箇条書きには,Hello world HTML の Section 7 で紹介した“順序なし箇条書き(<UL>...</UL>)”“順序あり箇条書き(<OL>...</OL>)”のほかに,“見出しをつけた箇条書き”という形式がある。
“もうひとつの箇条書き”というのは,辞書などに見られる箇条書きのようなもの。つまり,見出しになる“用語”,ついでその用語の“定義”を並べていく形式で,定義リストとも呼ばれる。辞書を作ることだけが目的ではないので,ふつうは“見出し”があって,“それに対応する文章”が書かれる。“見出し”と“それに対応する文章”が必要であるという点で,前の 2 つに比べるとやや複雑。

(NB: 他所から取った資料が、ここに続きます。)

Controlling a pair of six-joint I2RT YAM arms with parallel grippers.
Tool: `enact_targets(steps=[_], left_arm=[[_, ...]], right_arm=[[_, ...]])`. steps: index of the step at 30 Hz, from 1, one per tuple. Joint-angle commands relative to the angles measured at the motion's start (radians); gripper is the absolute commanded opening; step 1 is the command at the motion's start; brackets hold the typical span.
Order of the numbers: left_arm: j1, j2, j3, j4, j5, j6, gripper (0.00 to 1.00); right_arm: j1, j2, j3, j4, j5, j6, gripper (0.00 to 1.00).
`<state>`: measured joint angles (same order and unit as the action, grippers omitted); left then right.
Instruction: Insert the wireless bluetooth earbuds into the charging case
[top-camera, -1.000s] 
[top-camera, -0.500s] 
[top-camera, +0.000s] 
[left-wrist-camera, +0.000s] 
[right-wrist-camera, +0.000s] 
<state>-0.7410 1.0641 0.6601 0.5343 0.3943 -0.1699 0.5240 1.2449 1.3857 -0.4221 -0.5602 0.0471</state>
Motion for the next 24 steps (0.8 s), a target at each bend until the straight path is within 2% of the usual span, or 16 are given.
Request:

まず,箇条書きする範囲を“ここから〜ここまで見出し付き箇条書き”としてくくる。
<DL>...</DL>
全体が“文のまとまり”と同等の扱いになる。つまり,この前後は自動的に改行される。この <DL>...</DL> の中に“見出し”と“見出しに対応する文章”とを書く。次に,“見出し”は,
<DT>...</DT>
とする。さらに,“見出しに対応する文章”は
<DD>...</DD>
で書かれる。“ここまで”にあたる </DT> または </DD> は省略してもよい。ただし,</DL> は必須である。

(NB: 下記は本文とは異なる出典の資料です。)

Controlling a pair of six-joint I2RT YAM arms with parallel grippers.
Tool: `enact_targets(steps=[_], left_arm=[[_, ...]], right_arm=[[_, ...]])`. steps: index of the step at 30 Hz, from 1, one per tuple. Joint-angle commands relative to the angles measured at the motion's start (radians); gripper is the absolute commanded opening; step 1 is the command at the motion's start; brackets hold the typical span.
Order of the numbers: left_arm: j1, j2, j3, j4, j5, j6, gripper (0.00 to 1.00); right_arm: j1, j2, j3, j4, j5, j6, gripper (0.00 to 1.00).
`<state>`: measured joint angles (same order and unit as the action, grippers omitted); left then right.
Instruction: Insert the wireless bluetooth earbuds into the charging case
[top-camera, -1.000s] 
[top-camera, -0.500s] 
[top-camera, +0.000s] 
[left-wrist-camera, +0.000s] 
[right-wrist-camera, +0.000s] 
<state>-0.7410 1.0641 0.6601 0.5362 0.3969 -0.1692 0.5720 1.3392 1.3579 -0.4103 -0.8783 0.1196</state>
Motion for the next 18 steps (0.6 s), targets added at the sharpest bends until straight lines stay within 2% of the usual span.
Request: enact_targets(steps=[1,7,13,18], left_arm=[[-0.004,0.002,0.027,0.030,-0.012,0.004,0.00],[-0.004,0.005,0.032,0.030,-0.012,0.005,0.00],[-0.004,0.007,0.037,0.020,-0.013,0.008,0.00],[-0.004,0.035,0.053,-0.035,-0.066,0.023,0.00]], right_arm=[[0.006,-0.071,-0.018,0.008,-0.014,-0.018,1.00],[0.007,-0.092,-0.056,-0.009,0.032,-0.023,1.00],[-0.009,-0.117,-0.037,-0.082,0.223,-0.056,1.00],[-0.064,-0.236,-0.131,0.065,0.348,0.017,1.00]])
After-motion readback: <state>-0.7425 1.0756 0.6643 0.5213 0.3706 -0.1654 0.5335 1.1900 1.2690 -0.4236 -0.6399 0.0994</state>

注意しなければならないのは,順序なし・順序あり箇条書きでの <LI> に相当するものが,<DT> と <DD> の 2 つに増えていること。“見出し”と“文章”とを列挙する箇条書きであるから,これら 2 つが必要なのは当然だ。
したがって,見出し付き箇条書きは,
<DL>
<DT>...
<DD>...
<DT>...
<DD>...
.....
</DL>
というふうに“呪文”をかけながら書いていくことになる。なお,<DT> や <DD> が 2 つ以上続けて出てきても不都合はない。

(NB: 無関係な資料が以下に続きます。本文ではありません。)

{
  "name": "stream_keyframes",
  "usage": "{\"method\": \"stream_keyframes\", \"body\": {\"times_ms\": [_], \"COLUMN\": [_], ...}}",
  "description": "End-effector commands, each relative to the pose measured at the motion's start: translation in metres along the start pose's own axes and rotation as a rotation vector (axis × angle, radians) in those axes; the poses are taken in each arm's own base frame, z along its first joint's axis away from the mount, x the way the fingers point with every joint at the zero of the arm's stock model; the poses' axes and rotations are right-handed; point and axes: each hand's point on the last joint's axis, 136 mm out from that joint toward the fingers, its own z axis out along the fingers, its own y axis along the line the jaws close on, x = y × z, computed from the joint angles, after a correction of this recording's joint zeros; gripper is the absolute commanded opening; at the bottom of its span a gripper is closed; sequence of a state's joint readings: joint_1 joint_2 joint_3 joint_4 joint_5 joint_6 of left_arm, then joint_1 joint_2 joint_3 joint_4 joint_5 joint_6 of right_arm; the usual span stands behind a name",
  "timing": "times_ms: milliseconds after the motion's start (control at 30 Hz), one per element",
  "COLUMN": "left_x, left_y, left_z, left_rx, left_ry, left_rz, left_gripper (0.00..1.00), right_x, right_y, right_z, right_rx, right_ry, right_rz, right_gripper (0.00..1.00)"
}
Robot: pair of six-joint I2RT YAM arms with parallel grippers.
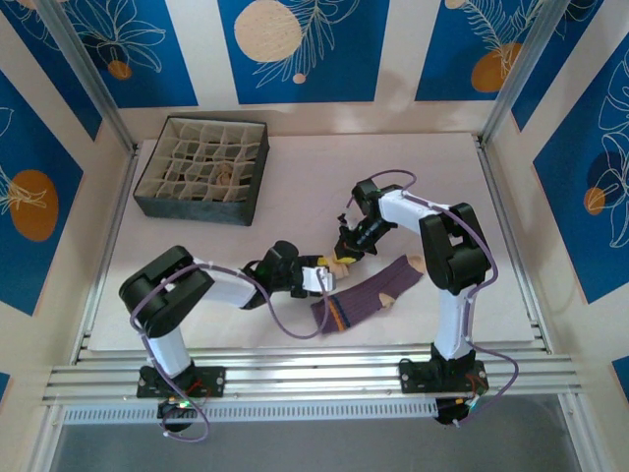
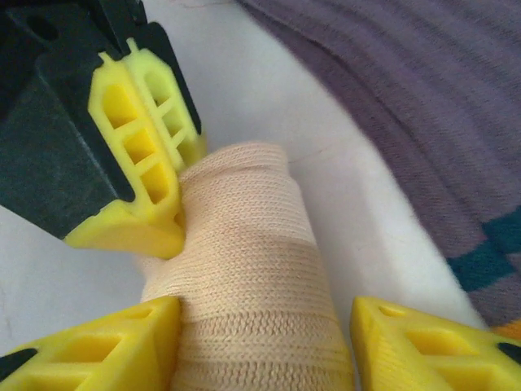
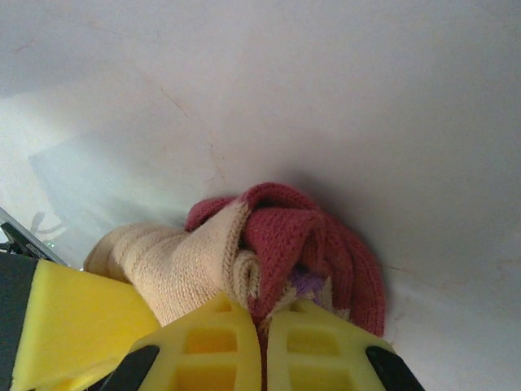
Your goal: Roll the socks
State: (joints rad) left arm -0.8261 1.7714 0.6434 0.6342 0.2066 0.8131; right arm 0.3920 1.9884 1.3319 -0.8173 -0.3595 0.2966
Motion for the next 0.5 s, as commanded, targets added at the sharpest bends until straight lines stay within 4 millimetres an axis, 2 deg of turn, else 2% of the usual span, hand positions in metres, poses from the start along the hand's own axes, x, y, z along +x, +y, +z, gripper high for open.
{"method": "stream_keyframes", "body": {"times_ms": [0,100,133,167,233,367,467], "left_x": [0.018,0.02,0.019,0.018,0.014,0.002,0.001], "left_y": [0.0,-0.005,-0.009,-0.013,-0.018,-0.013,-0.009], "left_z": [0.008,0.008,0.008,0.007,0.003,-0.007,-0.009], "left_rx": [-0.031,0.039,0.073,0.115,0.195,0.357,0.429], "left_ry": [0.09,0.123,0.127,0.13,0.124,0.087,0.067], "left_rz": [0.02,-0.007,-0.01,-0.018,-0.052,-0.228,-0.36], "left_gripper": [0.43,0.11,0.02,0.0,0.0,0.0,0.0], "right_x": [0.02,0.018,0.017,0.017,0.015,0.013,0.014], "right_y": [-0.019,-0.007,-0.003,0.001,0.008,0.015,0.019], "right_z": [0.009,0.0,-0.003,-0.009,-0.021,-0.054,-0.083], "right_rx": [0.046,-0.032,-0.058,-0.082,-0.104,-0.08,-0.047], "right_ry": [0.088,0.055,0.037,0.014,-0.049,-0.225,-0.38], "right_rz": [0.034,0.011,0.0,-0.018,-0.063,-0.174,-0.254], "right_gripper": [0.05,0.13,0.24,0.33,0.43,0.51,0.52]}}
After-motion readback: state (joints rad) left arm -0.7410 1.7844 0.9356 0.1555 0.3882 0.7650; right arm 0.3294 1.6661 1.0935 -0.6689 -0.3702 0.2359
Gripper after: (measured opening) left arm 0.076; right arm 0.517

ちなみに,<DL> とその中の最初の <DT> の間に文字を書くことはできない。
<DL>
日本語の動詞の活用
<DT>五段活用
<DD>空く,書く,咲く,炊く,など。
...(以下略)...
実際に例を見て確認してみよう。
<P>作家である深田久弥は登山家としても有名で,著書に「日本百名山」がある。</P>
<DL>
<DT>槍ヶ岳
<DD>三千メートルを越える高さと言い,颯爽とした鋭い形と言い,わが国の山の中で最もユニークな存在である。
<DT>北岳
<DD>この北岳の高潔な気品は,本当に山を見ることの好きな人だけが知っていよう。
<DT>剣岳
<DD>北アルプスの南の重鎮を穂高とすれば,北の俊英は剣岳であろう。
<DT>白馬岳
<DD>いわゆる白馬三山が白銀に輝いているのを仰いでは,その気高い美しさに打たれずにはおれないだろう。
</DL>
作家である深田久弥は登山家としても有名で,著書に「日本百名山」がある。
(参考資料:日本百名山 1964;新潮社)
さらに,箇条書きは入れ子(たとえば,<DL>...</DL> の内側でさらに <DL>...</DL> を使う)にしたり,他の箇条書きと組み合わせて使うこともできる。次の例では,見出し付き箇条書きの中に,順序なし箇条書き <UL>...</UL> と,順序あり箇条書き <OL>...</OL>を使っている。
<DL>
<DT>準備するもの
<DD>
<UL><LI>地図<LI>雨具<LI>カメラ</UL>
</DD>
<DT>日程
<DD>
<OL><LI>出発 07:00<LI>頂上 11:30<LI>下山 15:00</OL>
</DD>
<DT>注意点
<DD>落石や落雷</DD>
</DL>
<UL>,<OL>,<DD> はいずれもインデントで表現されることが多いが,これを字下げする目的で使ってはいけない。あくまでも,文書において“箇条書き”である,と書き手が示したことが大切なのであって,それは“インデントしなさい”という主張では決してないのである。
見出し付きの箇条書きは <DL>...</DL> の中に,<DT> で見出しになる“用語”,さらに <DD> でその用語の“定義”や説明を書いていく。他の箇条書きと併用することもできる。